The Wall Street Journal describes the Switzerland-based company as “developing a software platform that will use a network of computers” to “decentralize all manner of economic activity.” Outside developers are encouraged to design special software applications to allow “people or companies exchange funds, assets and information.”
Ethereum’s founder Vitalik Buterin says that financial tools “only scratch the surface” of what his company can do. While Ethereum’s financial applications may be what initially excites many people, the long-term promise is arguably in the ways it can work with other platforms. Many users compare Ethereum to the programming language Java, saying it’s an integral program that’s always running behind the scenes. That’s certainly not a bad reputation for such a new company.
When you think of coolers, you probably imaging lugging them to the beach or sitting on them in the parking lot of a baseball stadium. But Ryan Grepper saw an opportunity to take things to the next level. The Coolest Cooler isn’t just something you bring to the party, it practically is the party: bottle opener, cutting board, and even a blender. For tech-lovers there’s a USB charger and a Bluetooth speaker.
Grepper also ran an aggressive media campaign when the product launched in 2014. The Coolest Cooler Kickstarter page highlights its media coverage, running everywhere from ABC News to TechCrunch to Crowdfund Insider. Sure, some of those might have been dumb luck. But it’s highly unlikely reporters were just cruising through the party planning section of Kickstarter. Grepper understood that there was no media outlet too small that it couldn’t help Coolest Cooler grow.

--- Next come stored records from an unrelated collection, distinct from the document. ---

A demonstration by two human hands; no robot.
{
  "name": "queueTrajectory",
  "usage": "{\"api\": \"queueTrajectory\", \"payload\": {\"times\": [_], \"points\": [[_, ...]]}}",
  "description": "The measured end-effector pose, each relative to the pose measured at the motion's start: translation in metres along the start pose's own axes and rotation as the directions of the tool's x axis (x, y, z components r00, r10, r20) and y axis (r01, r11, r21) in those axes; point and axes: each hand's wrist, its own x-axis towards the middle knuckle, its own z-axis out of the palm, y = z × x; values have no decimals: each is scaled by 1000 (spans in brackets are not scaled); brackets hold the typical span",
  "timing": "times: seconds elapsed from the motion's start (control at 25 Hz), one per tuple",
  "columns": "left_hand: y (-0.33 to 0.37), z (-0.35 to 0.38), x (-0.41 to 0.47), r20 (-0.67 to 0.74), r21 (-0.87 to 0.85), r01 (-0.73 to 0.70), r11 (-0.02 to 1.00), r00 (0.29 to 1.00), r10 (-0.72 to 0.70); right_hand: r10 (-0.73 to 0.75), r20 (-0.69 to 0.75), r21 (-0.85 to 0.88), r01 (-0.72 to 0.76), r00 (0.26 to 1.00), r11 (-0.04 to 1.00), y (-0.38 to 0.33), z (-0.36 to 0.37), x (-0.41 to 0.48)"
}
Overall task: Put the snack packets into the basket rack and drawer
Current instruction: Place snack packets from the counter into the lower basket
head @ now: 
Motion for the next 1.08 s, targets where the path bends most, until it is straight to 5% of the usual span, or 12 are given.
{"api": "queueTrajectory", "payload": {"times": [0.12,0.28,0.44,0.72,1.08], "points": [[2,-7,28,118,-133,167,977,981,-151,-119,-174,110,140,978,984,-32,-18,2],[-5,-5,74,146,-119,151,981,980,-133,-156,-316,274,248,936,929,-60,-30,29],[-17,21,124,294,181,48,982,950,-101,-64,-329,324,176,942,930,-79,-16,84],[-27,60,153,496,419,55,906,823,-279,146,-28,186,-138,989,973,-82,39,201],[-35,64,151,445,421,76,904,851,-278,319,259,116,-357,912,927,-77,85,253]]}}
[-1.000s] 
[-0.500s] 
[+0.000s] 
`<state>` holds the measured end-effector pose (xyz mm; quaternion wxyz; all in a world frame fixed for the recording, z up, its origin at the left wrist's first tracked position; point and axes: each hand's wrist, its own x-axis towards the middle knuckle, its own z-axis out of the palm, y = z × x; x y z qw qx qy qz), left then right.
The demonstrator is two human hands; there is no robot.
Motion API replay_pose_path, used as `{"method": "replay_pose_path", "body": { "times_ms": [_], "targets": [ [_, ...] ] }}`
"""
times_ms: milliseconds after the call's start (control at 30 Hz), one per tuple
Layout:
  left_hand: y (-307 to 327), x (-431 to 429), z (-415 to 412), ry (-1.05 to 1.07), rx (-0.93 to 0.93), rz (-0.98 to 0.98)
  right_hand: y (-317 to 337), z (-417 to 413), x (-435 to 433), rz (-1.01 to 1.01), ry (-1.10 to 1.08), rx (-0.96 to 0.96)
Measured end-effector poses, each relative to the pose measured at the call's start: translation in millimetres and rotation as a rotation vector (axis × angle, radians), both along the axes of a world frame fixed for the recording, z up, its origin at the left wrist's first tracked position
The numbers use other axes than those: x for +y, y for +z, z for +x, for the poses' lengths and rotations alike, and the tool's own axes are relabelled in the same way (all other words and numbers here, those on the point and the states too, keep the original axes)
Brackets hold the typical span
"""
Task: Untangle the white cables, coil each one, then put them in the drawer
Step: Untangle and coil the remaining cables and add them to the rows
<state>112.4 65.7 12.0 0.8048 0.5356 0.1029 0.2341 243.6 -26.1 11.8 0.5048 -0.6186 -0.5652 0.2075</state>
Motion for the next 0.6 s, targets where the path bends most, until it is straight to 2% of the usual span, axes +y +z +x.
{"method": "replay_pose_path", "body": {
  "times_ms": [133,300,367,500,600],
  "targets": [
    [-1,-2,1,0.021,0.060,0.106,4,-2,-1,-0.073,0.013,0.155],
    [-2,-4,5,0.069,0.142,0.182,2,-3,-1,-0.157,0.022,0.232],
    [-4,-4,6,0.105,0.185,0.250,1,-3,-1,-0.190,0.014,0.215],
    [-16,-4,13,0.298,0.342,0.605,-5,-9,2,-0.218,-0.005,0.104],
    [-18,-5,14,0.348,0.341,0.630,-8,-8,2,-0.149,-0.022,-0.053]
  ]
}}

Grepper had been trying out various idea for a while before Coolest Cooler hit. “It wasn’t so glamorous,” Grepper told The Washington Post. “There are many, many failures before that first invention. One of my mentors told me once, if you can’t handle disappointment and rejection, pack up your toolbox and find a new career.” Those failures helped Grepper know that Coolest Cooler was his breakout idea. Without them, the chances are very high that nobody today would be charging their phones or blending a frozen margarita with their ice chest, and that would be a shame.
Sometimes having one of the most successful crowdfunding campaigns in history just isn’t enough. The video introducing the Ubuntu Edge smartphone was decidedly low-tech, mostly featuring company founder Mark Shuttlesworth wearing a button-down shirt standing in what appeared to be an office. He mentioned the popular Formula 1 racing competitions in Europe, making it clear that he wanted the Ubuntu Edge to be the smartphone’s equivalent of a high-performance racecar.
It certainly was an intriguing proposition. Shuttlesworth promised a screen that you’d need a diamond to scratch, a body molded from a single piece of metal, and a focus on brightness and color rather than resolution. This idea excited thousands of investors, who pledged more than $12 million in 2013.
It’s hard to pinpoint why the Ubuntu Edge failed—although many argue that it was by asking for $35 million in funding, then making less than half of that. Did Shuttlesworth shoot too high? Maybe, but it’s hard to discount the hype around the product at the time. Perhaps a more realistic number wouldn’t have generated the same level of excitement from private and corporate investors.
Maybe Shuttlesworth should have taken a lesson from Chris Roberts, whose Star Citizen continues to rank as the top crowdfunding campaign in history. Roberts knew that to get people to invest in a product, you need to offer them a long-term vision. And the Ubuntu Edge just didn’t convince enough people that it was more than a really cool-looking smartphone.